PyTorch crash on first inference call (Blackwell-specific)
If you installed PyTorch via the default index (pip install torch), you may have landed a cu126 wheel that does not ship sm_120 kernels for the 5090. Reinstall with the explicit cu128 index per step 2:
pip uninstall -y torch
pip install torch --index-url https://download.pytorch.org/whl/cu128
Kokoro itself does not depend on FlashAttention-2, so the FA2 sm_120 kernel gap is not a concern here — only the base PyTorch CUDA build matters.
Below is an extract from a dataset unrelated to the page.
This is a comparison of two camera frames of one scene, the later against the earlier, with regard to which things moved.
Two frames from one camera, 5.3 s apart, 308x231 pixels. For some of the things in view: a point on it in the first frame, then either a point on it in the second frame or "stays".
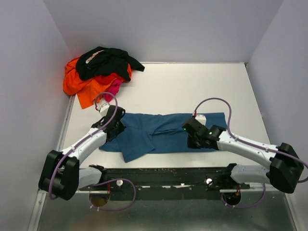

Silent / empty audio output on Windows
Some non-English voices have been reported to return silence on Windows in the upstream GitHub issue tracker (e.g. Spanish em_alex on Windows 11). If you hit this, verify your espeak-ng install can phonemise the language on its own (espeak-ng -v es "hola" should produce phonemes), then file a fresh issue on the repo if the wrapper still fails.
Pip install fails with misaki[en]>=X.Y.Z has no matching distribution
Reported in the upstream issue tracker — pin kokoro to a version whose declared misaki dependency is actually published on PyPI (the latest tagged release on the GitHub repo is the safe bet). Avoid installing from main if the bumped misaki requirement hasn't shipped yet.